Optimism vs Uncertainty

Today could very well be another D-Day for British Prime Minister Theresa May. Or a May Day call on her – and the UK Government’s — very future. Should she go ahead with a vote she very well knows she can lose, the chips will fall with the doubters in her ranks, whose own political future could also be well fried with hers, depending on how they vote in a few hours’ time.

The ground has long been shifting under the lady leader’s feet, the carpet having been pulled in many ways, especially by the always-bullish European Union (EU).
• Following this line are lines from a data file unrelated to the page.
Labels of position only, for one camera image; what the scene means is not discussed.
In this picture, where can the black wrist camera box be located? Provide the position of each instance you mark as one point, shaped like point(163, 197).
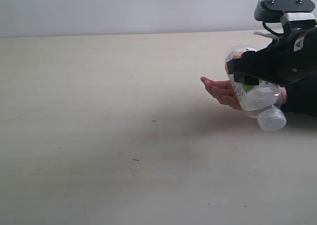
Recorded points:
point(292, 14)

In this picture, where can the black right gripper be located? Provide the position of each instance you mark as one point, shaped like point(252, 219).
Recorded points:
point(282, 64)

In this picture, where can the black sleeved forearm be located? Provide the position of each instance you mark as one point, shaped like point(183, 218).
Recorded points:
point(301, 97)

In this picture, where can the person's open bare hand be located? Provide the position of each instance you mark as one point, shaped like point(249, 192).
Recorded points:
point(222, 91)

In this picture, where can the white bottle green apple label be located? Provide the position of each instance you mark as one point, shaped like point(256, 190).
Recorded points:
point(263, 101)

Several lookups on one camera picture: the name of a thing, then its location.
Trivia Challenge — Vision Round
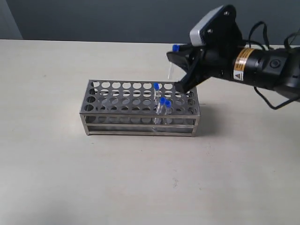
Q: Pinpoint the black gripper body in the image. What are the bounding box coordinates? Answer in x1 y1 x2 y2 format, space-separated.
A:
194 21 243 68

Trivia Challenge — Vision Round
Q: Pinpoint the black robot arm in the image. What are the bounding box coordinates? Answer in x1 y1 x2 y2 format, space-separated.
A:
166 14 300 104

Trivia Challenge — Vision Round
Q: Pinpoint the stainless steel tube rack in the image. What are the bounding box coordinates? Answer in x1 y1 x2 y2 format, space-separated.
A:
80 80 201 136

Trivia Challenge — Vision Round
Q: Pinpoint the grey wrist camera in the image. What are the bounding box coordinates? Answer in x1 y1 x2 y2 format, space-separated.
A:
189 5 236 46

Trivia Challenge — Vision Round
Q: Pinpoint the black cable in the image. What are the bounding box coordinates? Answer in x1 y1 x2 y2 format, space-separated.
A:
243 21 300 111

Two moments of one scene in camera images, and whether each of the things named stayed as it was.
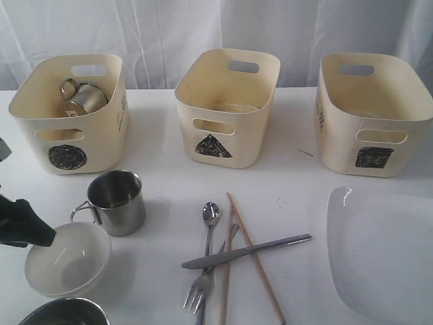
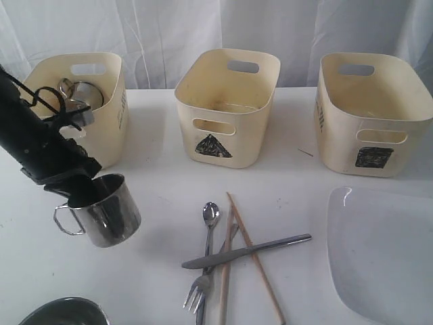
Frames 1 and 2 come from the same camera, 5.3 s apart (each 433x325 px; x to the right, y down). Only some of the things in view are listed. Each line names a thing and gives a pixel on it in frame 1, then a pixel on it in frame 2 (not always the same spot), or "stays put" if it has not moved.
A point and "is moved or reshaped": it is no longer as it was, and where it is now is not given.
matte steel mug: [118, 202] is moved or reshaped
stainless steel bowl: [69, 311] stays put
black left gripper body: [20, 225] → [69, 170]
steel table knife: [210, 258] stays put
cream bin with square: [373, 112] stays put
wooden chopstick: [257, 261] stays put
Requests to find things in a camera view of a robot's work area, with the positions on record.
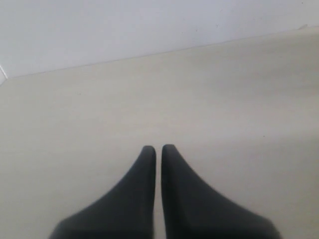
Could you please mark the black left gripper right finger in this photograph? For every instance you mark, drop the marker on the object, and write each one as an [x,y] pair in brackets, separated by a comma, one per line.
[194,210]

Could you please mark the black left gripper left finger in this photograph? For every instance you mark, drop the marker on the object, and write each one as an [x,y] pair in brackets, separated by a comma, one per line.
[125,212]

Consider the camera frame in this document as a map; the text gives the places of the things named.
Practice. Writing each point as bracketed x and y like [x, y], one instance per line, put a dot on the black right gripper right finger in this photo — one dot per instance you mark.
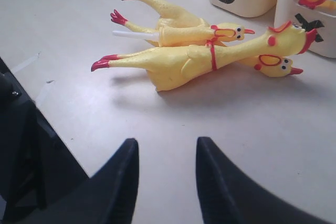
[227, 195]

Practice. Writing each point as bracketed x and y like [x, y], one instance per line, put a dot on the cream bin marked X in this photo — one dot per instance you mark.
[321, 19]

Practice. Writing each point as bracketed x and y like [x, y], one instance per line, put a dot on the chicken head with white tube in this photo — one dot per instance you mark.
[172, 37]

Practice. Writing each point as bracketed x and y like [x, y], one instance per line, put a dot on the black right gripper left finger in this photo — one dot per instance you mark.
[109, 196]

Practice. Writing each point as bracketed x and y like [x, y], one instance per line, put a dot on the whole yellow rubber chicken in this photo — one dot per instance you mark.
[178, 14]
[172, 67]
Mrs May’s been forced to walk a tightrope over broken bottles ever since she invoked the appropriate mechanisms to deliver on the 52% ‘Leave’ vote that she and her ruling Conservative Party opposed in the referendum it called on the issue in June 2016.

The majority vote was obviously too close in these divided circumstances to be determined a clear Voice of the People. The EU’s political bureaucracy in Brussels, on the other hand, set out from Day One to make it very difficult for her to just sign-off on a reluctant divorce.
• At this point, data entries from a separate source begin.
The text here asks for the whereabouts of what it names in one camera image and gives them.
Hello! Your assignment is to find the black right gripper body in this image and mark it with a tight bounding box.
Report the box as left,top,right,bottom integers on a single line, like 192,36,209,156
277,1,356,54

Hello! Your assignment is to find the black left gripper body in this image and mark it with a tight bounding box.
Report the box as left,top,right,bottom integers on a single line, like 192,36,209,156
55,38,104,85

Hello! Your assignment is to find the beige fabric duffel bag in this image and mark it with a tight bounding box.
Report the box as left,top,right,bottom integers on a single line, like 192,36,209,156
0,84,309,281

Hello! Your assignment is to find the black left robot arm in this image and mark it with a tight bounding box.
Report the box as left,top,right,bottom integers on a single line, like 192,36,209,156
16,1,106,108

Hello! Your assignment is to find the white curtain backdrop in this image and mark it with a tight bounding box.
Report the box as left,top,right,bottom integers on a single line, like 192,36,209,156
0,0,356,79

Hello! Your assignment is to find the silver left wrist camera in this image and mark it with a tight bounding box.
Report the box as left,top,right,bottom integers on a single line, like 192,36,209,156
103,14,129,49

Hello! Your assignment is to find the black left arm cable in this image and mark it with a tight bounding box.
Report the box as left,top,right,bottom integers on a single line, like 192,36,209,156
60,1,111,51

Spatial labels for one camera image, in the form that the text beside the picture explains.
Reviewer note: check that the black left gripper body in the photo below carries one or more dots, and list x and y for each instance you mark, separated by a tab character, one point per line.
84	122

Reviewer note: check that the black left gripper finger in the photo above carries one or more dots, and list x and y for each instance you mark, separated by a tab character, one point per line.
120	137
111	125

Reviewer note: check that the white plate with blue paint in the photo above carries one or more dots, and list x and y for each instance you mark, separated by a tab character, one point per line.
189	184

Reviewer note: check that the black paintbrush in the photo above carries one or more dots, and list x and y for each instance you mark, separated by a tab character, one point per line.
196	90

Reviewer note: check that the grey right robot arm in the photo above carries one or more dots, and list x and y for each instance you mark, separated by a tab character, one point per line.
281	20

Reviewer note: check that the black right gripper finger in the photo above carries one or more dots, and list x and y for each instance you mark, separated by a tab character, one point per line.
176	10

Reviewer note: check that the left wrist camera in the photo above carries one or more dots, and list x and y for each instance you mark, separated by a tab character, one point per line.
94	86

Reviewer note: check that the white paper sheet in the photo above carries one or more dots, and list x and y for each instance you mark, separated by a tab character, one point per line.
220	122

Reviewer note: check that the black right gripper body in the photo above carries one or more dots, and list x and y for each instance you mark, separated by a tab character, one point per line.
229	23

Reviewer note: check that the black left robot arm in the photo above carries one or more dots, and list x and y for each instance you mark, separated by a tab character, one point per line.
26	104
The nearly 600-page Brexit Deal Mrs May negotiated from Brussels is a hard sell and her options range from deciding on an 11th-hour postponement of the vote to being convinced to go for a second referendum. Whichever way she goes, though, Britain will surely pay an economic cost, depending on which choice the lady makes.

As always in two-party democracies, the issue has outgrown the parties and the government. The main sides have stood their ground. But there’s also an increasing groundswell of support for a second referendum, which can and will have strong consequences, whatever the result.
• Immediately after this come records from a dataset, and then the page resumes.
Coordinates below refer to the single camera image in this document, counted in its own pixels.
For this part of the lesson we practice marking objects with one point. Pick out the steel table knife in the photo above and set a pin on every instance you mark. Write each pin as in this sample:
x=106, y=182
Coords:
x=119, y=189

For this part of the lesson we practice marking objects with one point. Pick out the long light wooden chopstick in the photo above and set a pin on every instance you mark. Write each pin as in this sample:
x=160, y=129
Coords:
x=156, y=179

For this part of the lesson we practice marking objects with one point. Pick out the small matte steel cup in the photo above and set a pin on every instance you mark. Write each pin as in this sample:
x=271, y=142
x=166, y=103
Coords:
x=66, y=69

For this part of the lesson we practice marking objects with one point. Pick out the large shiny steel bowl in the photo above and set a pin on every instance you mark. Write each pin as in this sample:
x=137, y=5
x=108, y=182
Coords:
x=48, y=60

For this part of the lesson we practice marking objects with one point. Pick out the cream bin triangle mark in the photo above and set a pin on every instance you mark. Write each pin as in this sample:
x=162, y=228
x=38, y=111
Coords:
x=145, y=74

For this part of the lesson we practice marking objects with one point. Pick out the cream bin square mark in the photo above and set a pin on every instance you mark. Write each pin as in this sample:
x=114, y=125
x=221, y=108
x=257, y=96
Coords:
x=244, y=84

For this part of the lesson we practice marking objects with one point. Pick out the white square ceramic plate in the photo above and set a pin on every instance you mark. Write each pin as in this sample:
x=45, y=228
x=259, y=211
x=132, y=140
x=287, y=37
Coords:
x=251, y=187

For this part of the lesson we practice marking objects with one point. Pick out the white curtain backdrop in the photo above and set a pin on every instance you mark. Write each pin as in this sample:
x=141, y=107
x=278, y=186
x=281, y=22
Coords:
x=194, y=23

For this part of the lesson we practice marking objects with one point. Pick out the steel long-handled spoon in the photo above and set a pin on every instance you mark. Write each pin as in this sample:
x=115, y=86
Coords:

The two major parties are standing their ground, each optimistic about victory but neither certain how it will all end-up.

While the political puzzle is working itself out, the figures just don’t look good — at any rate — for Mrs May: the markets are responding downward, the Pound continues to be hit by the US dollar and the PM’s own chances of successfully delivering on her Brexit promise can wither away by tomorrow.

Not for the first time, Mrs May’s leadership is being challenged, but this time with her government’s very future on the line.

Will she cave-in at the last moment? Or will Britain’s second Iron Lady simply go brave and face the consequences, come what may? Will the Leave camp have Brexit breakfasts for Christmas, or will the Remainers celebrate a triumph of Fish and Chips over French Fries?

Fortunately, neither side will have to wait for Santa to bring an answer, which will come before this day is over. Until then, though, optimism and uncertainty continue to reign supreme across Great Britain and the United Kingdom.